Considering the shrinking size of his lead and the caliber of players behind him, Spieth might need them.
Rose closed with five birdies on his last six holes for a 67, and that birdie on the 18th put him in the final group for the first time in a major.
“Jordan was so far ahead that it was almost ... you were just playing your own game,” Rose said. “It was nice to stay patient and get rewarded with a hot finish. It’s amazing, and it put me in with a great opportunity tomorrow.”
Mickelson wore a pink shirt in honor of Arnold Palmer because he knew he needed a big charge, and the three-time Masters champion delivered a 40-foot birdie putt on the 16th hole on his way to a 67, despite two bogeys on the back nine. Mickelson was five shots behind.
Woods and McIlroy will play together in the final round of a major for the first time, though both are 10 shots behind.
Spieth knew what he was facing even before he started.
Woods, who for three rounds has made everyone forget about that guy who shot 82 in the Phoenix Open earlier this year, ran off three straight birdies early in the round, and he threw a victorious fist pump after a most improbable birdie on the 13th hole.
McIlroy made eagle on his second hole, went out in 32 and inched closer to Spieth on the back nine.
Both of them stalled at the end. McIlroy made bogey on two of the last three holes for a 68. Woods made a bogey from the bunker on the 18th for his 68.
The story line should sound familiar — a 21-year-old with a four-shot lead going after his first major at Augusta National. Four years ago, that was McIlroy, who shot 80 in the final round. Now it’s Spieth’s turn, and he at least knows what to expect.

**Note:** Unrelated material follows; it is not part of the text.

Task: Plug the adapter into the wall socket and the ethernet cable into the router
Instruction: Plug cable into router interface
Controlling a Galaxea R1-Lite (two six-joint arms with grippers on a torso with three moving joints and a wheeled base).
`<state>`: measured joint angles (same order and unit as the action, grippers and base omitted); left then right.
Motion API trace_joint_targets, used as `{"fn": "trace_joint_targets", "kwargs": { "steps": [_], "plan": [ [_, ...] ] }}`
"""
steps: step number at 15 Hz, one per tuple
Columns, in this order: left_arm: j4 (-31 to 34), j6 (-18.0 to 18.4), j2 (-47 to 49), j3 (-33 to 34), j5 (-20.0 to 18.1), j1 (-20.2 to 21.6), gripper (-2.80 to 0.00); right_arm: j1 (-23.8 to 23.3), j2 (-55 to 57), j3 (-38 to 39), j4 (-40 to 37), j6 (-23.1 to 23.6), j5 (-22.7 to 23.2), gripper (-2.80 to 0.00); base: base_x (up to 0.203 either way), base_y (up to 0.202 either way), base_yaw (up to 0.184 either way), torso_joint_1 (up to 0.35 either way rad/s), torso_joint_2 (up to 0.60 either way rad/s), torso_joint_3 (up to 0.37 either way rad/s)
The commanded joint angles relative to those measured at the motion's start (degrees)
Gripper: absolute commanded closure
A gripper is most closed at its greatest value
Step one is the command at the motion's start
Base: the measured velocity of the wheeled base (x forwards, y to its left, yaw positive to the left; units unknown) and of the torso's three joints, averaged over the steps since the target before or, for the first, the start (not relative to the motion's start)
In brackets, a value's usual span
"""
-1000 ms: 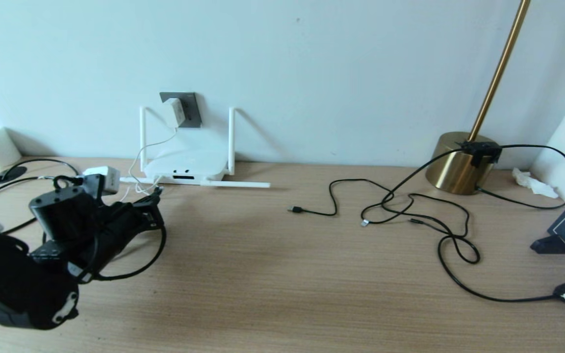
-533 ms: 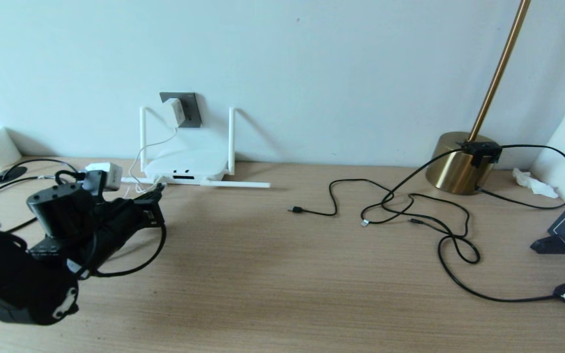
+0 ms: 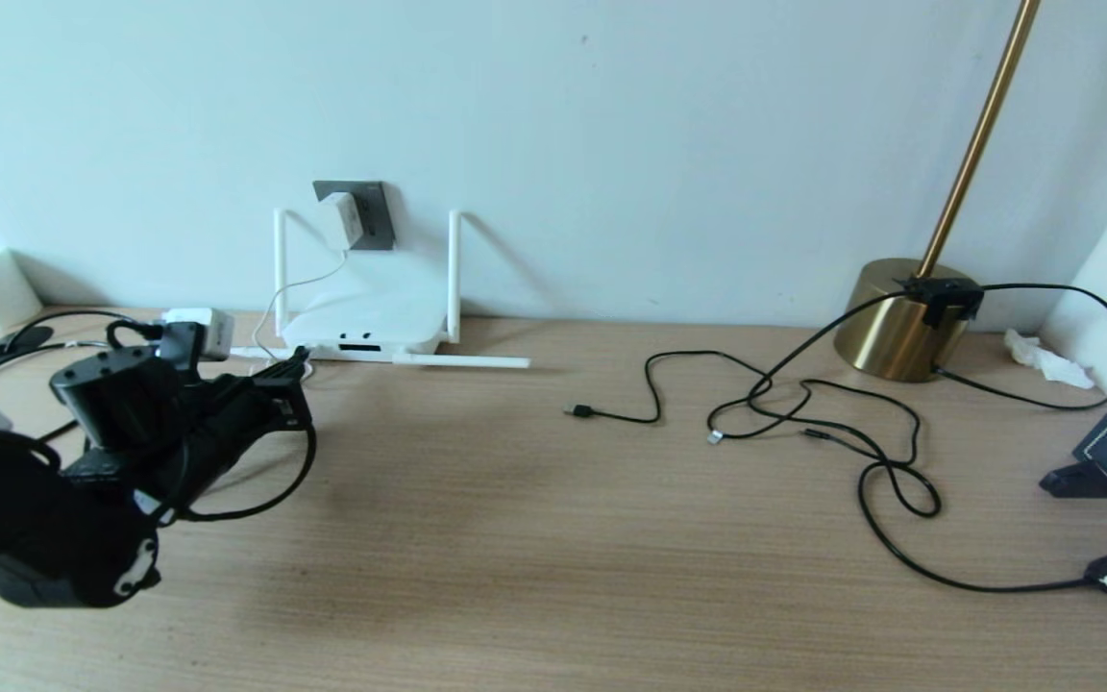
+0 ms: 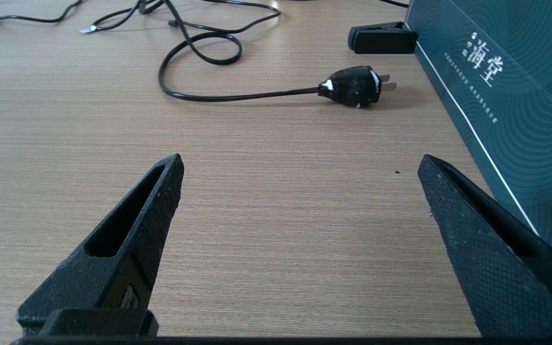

“I think the good thing for him is he’s already experienced it once,” McIlroy said. “He’s played in the final group at the Masters before. It didn’t quite happen for him last year, but I think he’ll have learned from that experience. I think all that put together, he’ll definitely handle it a lot better than I did.”
McIlroy all but ruled out his chances of adding the Masters to his collection of majors. Only one player in major championship history has rallied from 10 shots behind on the final day. That was Paul Lawrie at Carnoustie in the 1999 British Open, and Jean Van de Velde is nowhere to be found.
Woods wasn’t willing to concede.
He mentioned Greg Norman’s collapse in 1996 after the second round, and McIlroy’s collapse after he finished up his third round.
“I’m going to have to put together a really special round of golf tomorrow,” Woods said. “You never know around this golf course.”